What p-value threshold should I use for SRM?

Most teams use p < 0.001, and some go to p < 0.0001 in high-traffic environments where even modest skew is unambiguously structural. The threshold is tighter than the metric test because SRM is an infrastructure check, not a scientific hypothesis. A false positive costs an investigation; a false negative ships a wrong product call. Pick the threshold based on that asymmetry.

Does SRM apply to unequal traffic splits?

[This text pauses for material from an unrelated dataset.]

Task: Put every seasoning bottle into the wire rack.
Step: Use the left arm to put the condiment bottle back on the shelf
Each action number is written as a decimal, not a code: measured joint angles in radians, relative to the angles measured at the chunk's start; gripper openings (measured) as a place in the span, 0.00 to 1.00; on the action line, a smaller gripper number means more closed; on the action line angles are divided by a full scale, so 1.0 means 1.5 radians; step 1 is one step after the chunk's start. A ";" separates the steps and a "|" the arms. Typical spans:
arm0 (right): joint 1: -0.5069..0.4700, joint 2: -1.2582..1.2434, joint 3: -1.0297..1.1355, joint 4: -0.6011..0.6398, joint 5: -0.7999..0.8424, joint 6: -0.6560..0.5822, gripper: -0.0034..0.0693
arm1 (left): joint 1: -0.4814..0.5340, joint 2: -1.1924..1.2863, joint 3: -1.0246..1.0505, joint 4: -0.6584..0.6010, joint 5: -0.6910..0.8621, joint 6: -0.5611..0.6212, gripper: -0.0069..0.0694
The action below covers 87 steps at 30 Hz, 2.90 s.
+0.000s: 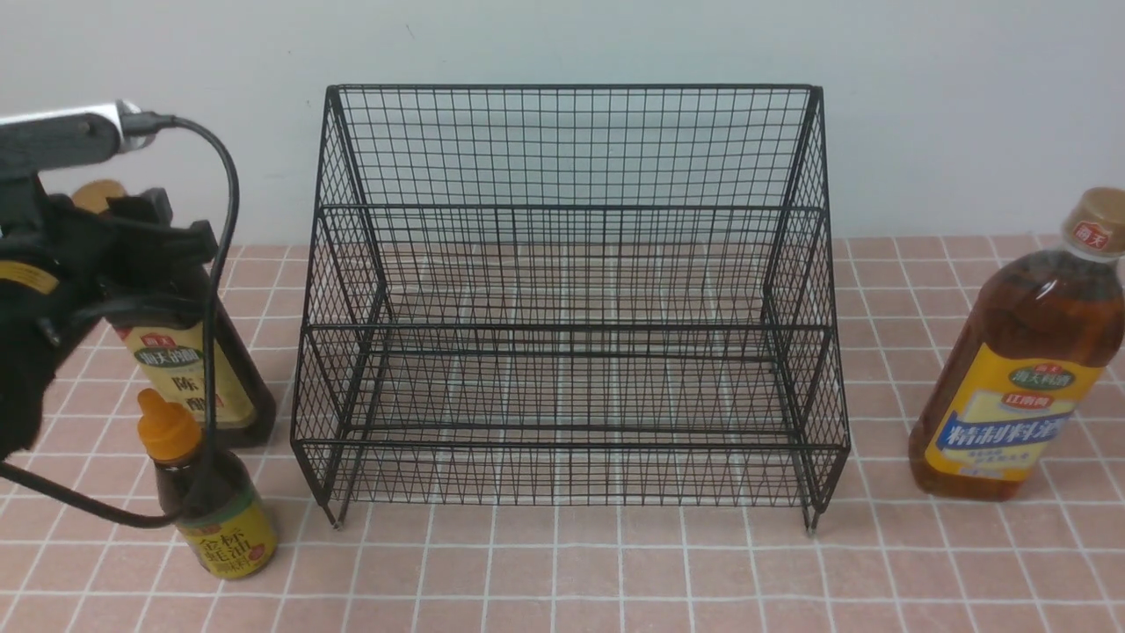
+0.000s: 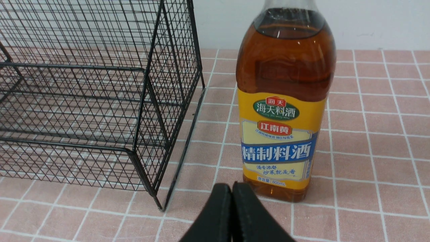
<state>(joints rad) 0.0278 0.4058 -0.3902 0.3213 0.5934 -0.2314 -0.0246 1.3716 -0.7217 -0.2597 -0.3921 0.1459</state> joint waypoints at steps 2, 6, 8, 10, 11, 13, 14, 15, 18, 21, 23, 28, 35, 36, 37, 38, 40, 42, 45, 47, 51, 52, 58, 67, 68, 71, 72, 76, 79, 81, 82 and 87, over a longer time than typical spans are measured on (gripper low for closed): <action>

Yes. SRM is the divergence between observed and designed ratios, whatever the design is. The chi-square test handles any ratio — pass the expected counts derived from the design. Ramp tests at 1/99 or 10/90 all have SRM exposure, and aggressive ramps amplify risk because the smaller arm is more sensitive to small absolute imbalances.

Can I salvage a test with SRM by reweighting groups?

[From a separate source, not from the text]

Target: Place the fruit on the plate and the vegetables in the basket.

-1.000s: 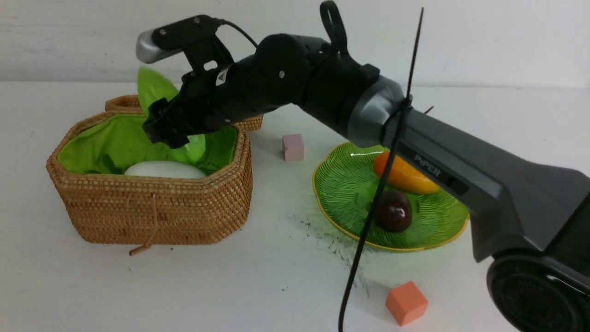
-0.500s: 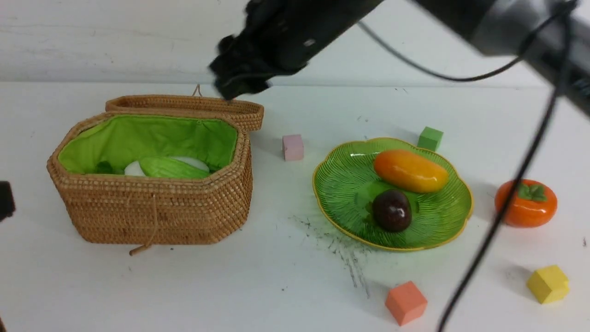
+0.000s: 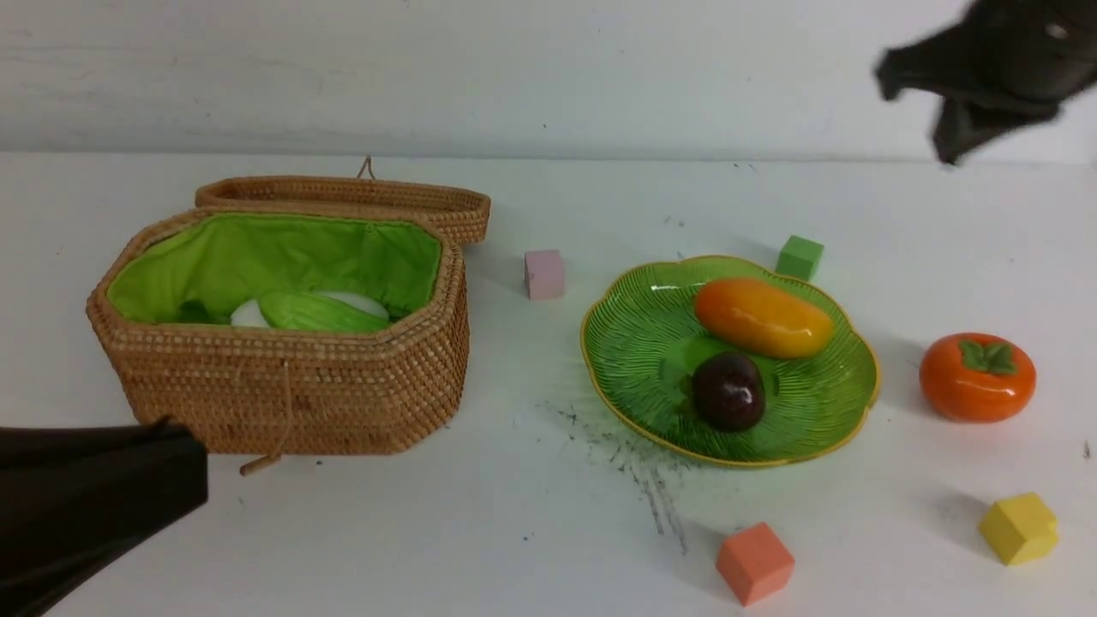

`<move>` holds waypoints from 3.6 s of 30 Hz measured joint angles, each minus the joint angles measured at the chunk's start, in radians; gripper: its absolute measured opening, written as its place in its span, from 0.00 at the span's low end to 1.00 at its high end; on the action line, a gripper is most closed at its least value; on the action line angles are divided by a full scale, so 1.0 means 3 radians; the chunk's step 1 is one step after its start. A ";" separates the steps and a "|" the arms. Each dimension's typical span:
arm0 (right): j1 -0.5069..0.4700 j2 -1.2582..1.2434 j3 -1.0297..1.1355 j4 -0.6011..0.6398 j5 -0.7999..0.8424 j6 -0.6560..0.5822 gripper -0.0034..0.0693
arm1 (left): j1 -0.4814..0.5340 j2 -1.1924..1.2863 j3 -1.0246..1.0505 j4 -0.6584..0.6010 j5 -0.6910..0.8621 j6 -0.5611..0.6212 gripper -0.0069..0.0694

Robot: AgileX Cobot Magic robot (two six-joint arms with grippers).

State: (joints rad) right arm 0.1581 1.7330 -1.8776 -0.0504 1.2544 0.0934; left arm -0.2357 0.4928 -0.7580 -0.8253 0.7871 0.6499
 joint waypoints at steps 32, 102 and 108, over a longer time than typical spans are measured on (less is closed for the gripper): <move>-0.1499 0.1114 0.1202 0.2087 -0.1384 -0.0464 0.83 | 0.0000 0.0000 0.0000 0.0060 0.0175 0.0015 0.12; 0.0064 -0.2176 0.2067 0.0644 -0.0126 -0.0311 0.03 | 0.0000 -0.0892 0.0432 0.0998 -0.0358 -0.0823 0.07; 0.0064 -0.3299 0.3155 0.0634 -0.0107 -0.0060 0.03 | 0.0000 -0.1520 0.1131 0.0992 -0.0746 -0.0959 0.07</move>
State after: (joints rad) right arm 0.1773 0.7433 -0.9310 0.1399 1.2222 0.0755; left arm -0.2357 0.0368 -0.4188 -0.5277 0.5632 0.3623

Almost never. Reweighting only corrects bias on the dimensions you reweight on, and SRM almost always introduces bias on unobserved dimensions correlated with the outcome. The bias survives reweighting and corrupts the conclusion. Fix the root cause and rerun. Treat any "fixed" SRM result as directional, not decision-grade.

How do I automate SRM detection?

Wire the chi-square check into the experiment reporting pipeline. After each minimum-sample milestone, compute the p-value and raise a visible banner if it crosses the threshold. Most managed platforms ship this out of the box; if you are building in-house, replicate the behavior on day one. Run the check per major segment, not just globally.

How often should I check SRM during a running test?

Daily at minimum, hourly during the first 48 hours of any ramp, and continuously if your platform supports it. Early detection lets you abort and fix before the experiment consumes its full budget. Catching SRM on day one costs a day of traffic. Catching it on day fourteen costs two weeks of decisions waiting on a test you now have to throw out.